6:00am | While officials finish arrangements to remove and dispose of the infected tree and conduct treatment of citrus trees within 800 meters of the find site, additional information about the program will be provided at an informational open house scheduled for Thursday, April 5, at the Industry Hills Expo Center, The Avalon Room, 16200 Temple Avenue, City of Industry, from 5:30pm to 7:00pm.
April 3, 6:00am | After the only bug which transmits the disease was discovered in California in 2008, the worst fears of agriculturalists have come true with the recent discovery of bacterial disease huanglongbing, or citrus greening, in the Los Angeles County suburb of Hacienda Heights.
The disease first appeared in Florida in 2005 and has since lost the state billions in revenues and over 6,000 lost jobs, having destroyed 200,000 acres of citrus-farmed land. When the bug — the Asian citrus psyllid — was discovered in L.A. County, the County Agricultural Commissioner ordered bug trappers to scour the area looking for anywhere the bug could be hosted. This past Friday, the disease was confirmed to have infected a 8-foot lemon-pummelo tree in an undisclosed backyard. The search was massive, surveying some 435 properties with 57 samples taken from trees that potentially exhibited the symptoms.
It is the disease itself which kills the tree, causing the farmer to have to uplift the dying plant and replace it — an expensive endeavor. The citrus psyllid feeds off the branches and leaves of citrus trees, contracting the disease and spreading it as it continues to feed. Symptoms include a yellowing of new shoots, misshapen fruit, and leaf blotching.

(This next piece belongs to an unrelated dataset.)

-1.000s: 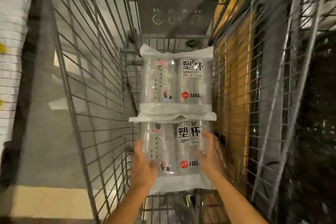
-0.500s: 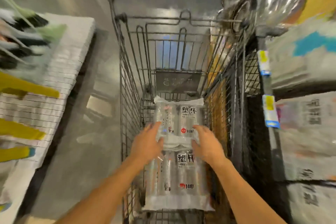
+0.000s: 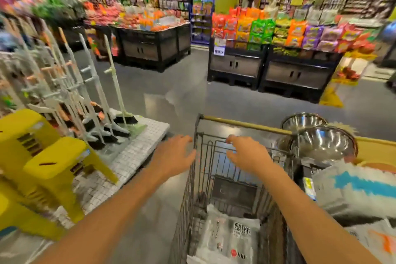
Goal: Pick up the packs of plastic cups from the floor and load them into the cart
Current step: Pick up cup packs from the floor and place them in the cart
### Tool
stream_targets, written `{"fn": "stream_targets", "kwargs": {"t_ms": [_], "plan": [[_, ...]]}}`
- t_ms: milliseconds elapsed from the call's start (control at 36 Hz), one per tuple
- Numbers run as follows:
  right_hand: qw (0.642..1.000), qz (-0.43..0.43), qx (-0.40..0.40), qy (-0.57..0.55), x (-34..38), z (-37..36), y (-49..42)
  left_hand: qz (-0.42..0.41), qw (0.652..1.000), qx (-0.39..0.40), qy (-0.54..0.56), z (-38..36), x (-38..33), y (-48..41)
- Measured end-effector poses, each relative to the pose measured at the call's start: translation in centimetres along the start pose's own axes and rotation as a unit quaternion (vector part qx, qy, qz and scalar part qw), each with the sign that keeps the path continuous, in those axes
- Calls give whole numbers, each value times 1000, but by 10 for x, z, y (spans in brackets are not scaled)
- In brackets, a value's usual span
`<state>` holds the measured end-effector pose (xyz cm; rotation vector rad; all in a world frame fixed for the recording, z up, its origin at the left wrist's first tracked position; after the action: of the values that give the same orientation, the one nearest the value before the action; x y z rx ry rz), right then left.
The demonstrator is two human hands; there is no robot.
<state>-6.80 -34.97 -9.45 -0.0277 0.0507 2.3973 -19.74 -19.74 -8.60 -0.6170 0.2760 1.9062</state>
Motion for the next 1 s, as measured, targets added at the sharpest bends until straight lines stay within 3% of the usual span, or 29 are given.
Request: {"fn": "stream_targets", "kwargs": {"t_ms": [194,389,611,722,1000], "plan": [[996,75,-44,4,109,67,8,58,994,-88,-9,107,47,87],[985,165,-56,-13,272,88,43,141,975,-170,-22,202,131,228],[940,331,-71,-52,479,99,118,270,934,-226,-63,277,217,413],[897,430,-93,-46,582,98,166,351,894,-272,-51,301,247,518],[765,638,-78,-44,802,90,314,544,747,-378,-53,322,271,760]]}}
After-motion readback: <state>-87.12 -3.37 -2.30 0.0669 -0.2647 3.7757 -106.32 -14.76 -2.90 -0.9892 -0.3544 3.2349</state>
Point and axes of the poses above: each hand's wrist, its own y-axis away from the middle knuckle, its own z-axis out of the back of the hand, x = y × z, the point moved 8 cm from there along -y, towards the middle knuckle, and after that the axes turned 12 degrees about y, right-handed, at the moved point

It can take years for an infected tree to show symptoms and, more dire, all eventually die.
California’s citrus industry is massive, generating some $2 billion annually and supplying the nation with 80% of its fresh orange supply. With its 35 million citrus trees, fears that it could spread to major farming regions such as Ker and Tulare have heightened, particularly in the city of Visalia where the bug was recently found, albeit disease-free, in December.
Fights to combat the disease are strewn in various directions, with the most current effort being the direct spraying of trees. In a more intriguing effort hailing from UC Riverside, researchers have released a Pakistani wasp, a predator of the psyllid, throughout the L.A. basin in the hopes that it will curb psyllid populating.
CORRECTION: This article originally stated “planet” instead of “plant.”
CORRECTION: Visalia was originally called a “region” and was changed to “city.”